Título: A crise e a agenda "desenvolvimentista"
Autor: Sergio Leo
Fonte: Valor Econômico, 14/11/2005, Brasil, p. A2
Quem sabe se , com o apedrejamento político do ministro da Fazenda, Antonio Palocci, e os rumores de que um de prováveis substitutos é o ministro do Desenvolvimento, Luiz Fernando Furlan, a chamada "MP do Bem 2" ganhe impulso no governo. Nem Palocci é, de fato, adversário impiedoso das bondades à indústria, defendidas por Furlan, nem o ministro do Desenvolvimento parece ter chances reais de se alçar ao coração do governo. Mas as propostas de melhoria do ambiente de negócios só têm a ganhar com eventual aumento do prestígio de Furlan, homem da cota da Fiesp na coalizão pela governabilidade sonhada por Lula na montagem do governo. Depois de atribulada aprovação no Congresso, com o empenho de Furlan, a "MP do Bem", com benefícios fiscais para investimentos das firmas exportadoras e para investimentos em inovação, deve ser finalmente regulamentada até o início da próxima semana, mas as equipes do governo, também sob pressão de Furlan, já se apressam para garantir a esperada complementação dessas medidas, discutidas pelo Conselho Nacional de Desenvolvimento Industrial (CNDI), com a isenção de PIS e Cofins para cerca de 40 alimentos e produtos de higiene da cesta básica e mercadorias usadas no chamado comércio "formiga" da construção civil. Nesta semana, devem reunir-se técnicos dos ministérios da Fazenda e do Desenvolvimento, e da recém-criada Agência Brasileira de Desenvolvimento Industrial (ABDI), para discussão da futura "MP do Bem 2". Uma das medidas incentivadas pelo governo está a cargo do Congresso, e deve ganhar fôlego na quarta-feira, quando será votada em uma comissão e enviada ao plenário: é o projeto conhecido como Super Simples, que amplia os benefícios fiscais para pequenas e microempresas, até com redução drástica do FGTS pagos por empregadores. Participantes dessa discussão no governo prevêem ainda duas frentes para complementar o cenário de mudanças microeconômicas desejado pelos "desenvolvimentistas": a edição do projeto, que reduz prazos e exigências burocráticas para abertura e fechamento de empresas, e o reforço ao Instituto Nacional de Propriedade Industrial (Inpi).
Destino do Super Simples está na pauta do Congresso
Esse último ponto pode parecer assunto exótico para quem não sabe da importância conferida pelos investidores ao sistema de registro de patentes, e não conhece as dificuldades do principal organismo do governo para defesa do direito de propriedade intelectual.

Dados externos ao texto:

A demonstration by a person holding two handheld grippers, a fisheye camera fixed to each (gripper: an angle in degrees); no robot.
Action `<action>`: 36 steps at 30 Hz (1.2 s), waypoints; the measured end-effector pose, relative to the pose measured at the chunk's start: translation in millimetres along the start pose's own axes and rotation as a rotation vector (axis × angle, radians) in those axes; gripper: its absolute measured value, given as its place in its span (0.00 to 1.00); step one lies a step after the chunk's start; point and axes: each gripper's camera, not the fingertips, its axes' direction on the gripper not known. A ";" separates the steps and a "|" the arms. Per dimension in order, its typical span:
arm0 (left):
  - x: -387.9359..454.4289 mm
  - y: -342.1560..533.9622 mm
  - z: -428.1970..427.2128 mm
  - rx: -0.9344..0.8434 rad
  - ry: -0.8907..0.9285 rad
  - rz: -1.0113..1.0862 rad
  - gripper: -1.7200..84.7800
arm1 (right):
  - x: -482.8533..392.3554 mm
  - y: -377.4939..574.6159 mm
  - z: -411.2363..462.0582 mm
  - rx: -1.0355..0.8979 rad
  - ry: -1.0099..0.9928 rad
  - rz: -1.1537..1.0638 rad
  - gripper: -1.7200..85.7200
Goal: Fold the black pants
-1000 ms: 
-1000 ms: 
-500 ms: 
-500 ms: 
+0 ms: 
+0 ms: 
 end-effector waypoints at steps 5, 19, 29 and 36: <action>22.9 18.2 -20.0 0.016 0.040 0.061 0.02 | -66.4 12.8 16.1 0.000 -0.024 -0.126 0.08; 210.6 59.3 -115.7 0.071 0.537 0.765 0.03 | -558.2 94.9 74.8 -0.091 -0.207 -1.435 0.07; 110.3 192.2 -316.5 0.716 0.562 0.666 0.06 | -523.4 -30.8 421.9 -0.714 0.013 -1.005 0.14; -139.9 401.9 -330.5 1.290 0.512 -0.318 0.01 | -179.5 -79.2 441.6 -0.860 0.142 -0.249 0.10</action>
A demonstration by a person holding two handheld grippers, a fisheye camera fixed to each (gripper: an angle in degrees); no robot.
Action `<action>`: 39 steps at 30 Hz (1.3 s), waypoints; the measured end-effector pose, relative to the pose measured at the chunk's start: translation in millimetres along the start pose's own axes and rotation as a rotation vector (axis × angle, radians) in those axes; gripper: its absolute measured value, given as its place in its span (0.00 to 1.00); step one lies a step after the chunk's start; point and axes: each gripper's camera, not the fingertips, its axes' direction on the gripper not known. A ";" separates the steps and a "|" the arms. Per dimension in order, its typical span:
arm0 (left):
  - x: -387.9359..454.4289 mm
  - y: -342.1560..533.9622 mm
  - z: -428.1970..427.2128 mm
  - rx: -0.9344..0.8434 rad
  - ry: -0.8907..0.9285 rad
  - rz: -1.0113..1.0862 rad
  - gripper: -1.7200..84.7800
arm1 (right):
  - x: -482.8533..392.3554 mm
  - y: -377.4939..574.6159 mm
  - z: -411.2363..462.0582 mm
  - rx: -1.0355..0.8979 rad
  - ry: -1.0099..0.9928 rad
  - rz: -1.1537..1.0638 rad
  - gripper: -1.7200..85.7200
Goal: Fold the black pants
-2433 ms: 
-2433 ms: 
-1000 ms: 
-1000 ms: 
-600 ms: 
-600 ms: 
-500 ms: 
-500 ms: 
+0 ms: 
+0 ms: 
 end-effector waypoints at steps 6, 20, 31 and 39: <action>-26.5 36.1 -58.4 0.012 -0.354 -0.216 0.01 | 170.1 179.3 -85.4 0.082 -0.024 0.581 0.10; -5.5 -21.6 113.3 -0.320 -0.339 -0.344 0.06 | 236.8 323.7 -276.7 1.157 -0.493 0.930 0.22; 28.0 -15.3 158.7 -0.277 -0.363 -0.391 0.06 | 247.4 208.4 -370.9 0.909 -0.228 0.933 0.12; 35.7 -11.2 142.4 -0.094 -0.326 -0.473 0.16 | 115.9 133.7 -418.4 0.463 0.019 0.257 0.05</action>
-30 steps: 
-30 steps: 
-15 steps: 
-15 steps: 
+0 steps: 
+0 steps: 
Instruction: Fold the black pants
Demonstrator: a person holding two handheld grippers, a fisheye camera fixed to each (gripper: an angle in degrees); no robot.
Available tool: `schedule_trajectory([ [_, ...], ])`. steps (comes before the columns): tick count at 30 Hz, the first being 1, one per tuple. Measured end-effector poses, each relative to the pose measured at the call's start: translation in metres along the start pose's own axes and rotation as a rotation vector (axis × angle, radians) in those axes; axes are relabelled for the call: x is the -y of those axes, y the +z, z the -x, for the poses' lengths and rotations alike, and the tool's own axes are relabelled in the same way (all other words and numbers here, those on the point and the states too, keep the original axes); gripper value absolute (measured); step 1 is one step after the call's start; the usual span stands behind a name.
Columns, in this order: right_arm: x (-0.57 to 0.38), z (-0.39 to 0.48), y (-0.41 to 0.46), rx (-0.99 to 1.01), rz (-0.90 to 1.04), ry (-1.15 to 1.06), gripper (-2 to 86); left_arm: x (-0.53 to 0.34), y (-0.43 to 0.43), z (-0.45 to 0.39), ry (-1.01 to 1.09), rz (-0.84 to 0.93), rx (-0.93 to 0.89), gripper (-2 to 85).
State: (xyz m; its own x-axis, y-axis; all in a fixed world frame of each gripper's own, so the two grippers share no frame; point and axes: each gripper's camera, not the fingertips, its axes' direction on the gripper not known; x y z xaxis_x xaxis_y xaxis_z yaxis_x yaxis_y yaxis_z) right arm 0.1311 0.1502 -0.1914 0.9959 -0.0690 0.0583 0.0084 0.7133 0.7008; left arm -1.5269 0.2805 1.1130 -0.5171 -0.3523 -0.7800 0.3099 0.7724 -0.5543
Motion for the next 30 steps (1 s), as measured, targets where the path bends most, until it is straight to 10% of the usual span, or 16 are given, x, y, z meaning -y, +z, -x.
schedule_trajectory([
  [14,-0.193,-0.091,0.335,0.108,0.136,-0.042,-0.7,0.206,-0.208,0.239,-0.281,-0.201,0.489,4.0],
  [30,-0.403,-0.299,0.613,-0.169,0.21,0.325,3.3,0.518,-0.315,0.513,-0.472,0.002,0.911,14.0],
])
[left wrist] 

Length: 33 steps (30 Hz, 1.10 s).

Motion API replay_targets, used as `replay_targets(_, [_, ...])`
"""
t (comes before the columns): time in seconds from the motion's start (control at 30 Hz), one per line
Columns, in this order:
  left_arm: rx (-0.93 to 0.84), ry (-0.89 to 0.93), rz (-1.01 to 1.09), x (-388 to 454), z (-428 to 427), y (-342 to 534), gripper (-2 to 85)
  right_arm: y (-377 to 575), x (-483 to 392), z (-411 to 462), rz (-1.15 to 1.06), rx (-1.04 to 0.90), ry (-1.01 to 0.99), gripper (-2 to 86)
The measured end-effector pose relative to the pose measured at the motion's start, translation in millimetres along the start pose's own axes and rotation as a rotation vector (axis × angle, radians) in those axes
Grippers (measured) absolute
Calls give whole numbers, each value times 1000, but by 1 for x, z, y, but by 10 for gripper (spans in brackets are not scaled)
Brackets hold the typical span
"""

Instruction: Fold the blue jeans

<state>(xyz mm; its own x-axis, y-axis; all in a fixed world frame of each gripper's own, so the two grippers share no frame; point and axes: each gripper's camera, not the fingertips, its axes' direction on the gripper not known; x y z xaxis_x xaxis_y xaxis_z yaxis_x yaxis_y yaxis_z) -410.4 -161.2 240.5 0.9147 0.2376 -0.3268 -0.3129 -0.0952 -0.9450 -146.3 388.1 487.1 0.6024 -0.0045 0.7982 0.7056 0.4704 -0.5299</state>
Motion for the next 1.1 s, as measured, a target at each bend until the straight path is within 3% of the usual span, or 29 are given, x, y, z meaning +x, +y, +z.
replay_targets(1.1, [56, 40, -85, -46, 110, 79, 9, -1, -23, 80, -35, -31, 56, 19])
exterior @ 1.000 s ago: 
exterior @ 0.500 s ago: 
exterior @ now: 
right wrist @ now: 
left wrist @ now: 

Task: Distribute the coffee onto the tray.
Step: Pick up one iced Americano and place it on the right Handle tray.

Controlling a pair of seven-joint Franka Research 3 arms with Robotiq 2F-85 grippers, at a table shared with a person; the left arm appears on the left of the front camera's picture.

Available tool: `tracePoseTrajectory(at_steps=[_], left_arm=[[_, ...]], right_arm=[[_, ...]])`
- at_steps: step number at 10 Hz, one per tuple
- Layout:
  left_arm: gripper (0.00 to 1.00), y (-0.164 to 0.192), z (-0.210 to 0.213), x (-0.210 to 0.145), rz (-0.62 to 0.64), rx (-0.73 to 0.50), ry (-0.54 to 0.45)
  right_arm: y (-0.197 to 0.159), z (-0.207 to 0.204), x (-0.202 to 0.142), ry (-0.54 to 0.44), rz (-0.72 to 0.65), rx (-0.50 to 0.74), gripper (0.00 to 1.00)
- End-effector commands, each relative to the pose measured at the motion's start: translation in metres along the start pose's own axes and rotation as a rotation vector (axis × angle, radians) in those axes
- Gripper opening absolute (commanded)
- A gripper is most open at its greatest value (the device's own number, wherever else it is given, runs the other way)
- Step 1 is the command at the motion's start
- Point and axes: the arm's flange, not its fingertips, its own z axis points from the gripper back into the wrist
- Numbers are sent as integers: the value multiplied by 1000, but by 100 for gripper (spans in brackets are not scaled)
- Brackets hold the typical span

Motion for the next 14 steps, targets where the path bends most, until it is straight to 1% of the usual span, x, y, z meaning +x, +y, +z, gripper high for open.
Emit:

O Inpi, que já teve cerca de mil funcionários - quando chegavam ao órgão aproximadamente 60 mil pedidos de registro de patentes -, hoje tem 640, e o os pedidos somam 150 mil anuais. Uma das prioridades é a contratação de novos técnicos para o órgão, para reduzir o absurdo tempo de análise dos processos, hoje de até nove anos - o presidente do instituto, Roberto Jaguaribe, quer reduzi-lo a, no máximo, cinco anos, como na Europa. Furlan, em conversa com a ministra-chefe da Casa Civil, Dilma Rousseff, na semana passada, conversou sobre a conveniência de incluir na "MP do Bem 2", ou editar por medida provisória extraordinária, a autorização para concurso dos novos funcionários do Inpi (medida de urgência justificada pela proximidade das eleições, que impedirão novas contratações a partir de meados do ano que vem). Também na "MP do Bem 2", ou em medida separada, o governo editará em breve as mudanças necessárias para facilitar o registro e fechamento de empresas no país. Nas conversas que têm mantido com diplomatas e investidores externos, tanto Furlan quanto Palocci e Dilma têm ouvido elogios à condução da macroeconomia (acompanhadas, às vezes, de perguntas sobre a absurda taxa de juros, que Palocci consegue justificar para alguns com o argumento de que a taxa média brasileira é trazida para baixo pelo financiamento facilitado do BNDES, que torna menos eficaz o arrocho monetário); mas todos têm insistido na absoluta necessidade de melhorar, com mudanças microeconômicas, o ambiente de negócios no país. O destino do projeto do Super Simples, que também permitirá a criação da "pré-empresa", menos tributada por ter poucos empregados e faturamento baixo, poderá mostrar aos investidores que a crise não é suficiente para deter os avanços do governo em matéria de melhoria do clima para a iniciativa privada. O sucesso de Furlan, nas discussões com a Casa Civil e equipe econômica em torno das medidas da futura "MP do Bem 2", também mostrará se, mesmo atado politicamente pelas denúncias das CPIs, o governo ainda é capaz de executar sua agenda "desenvolvimentista".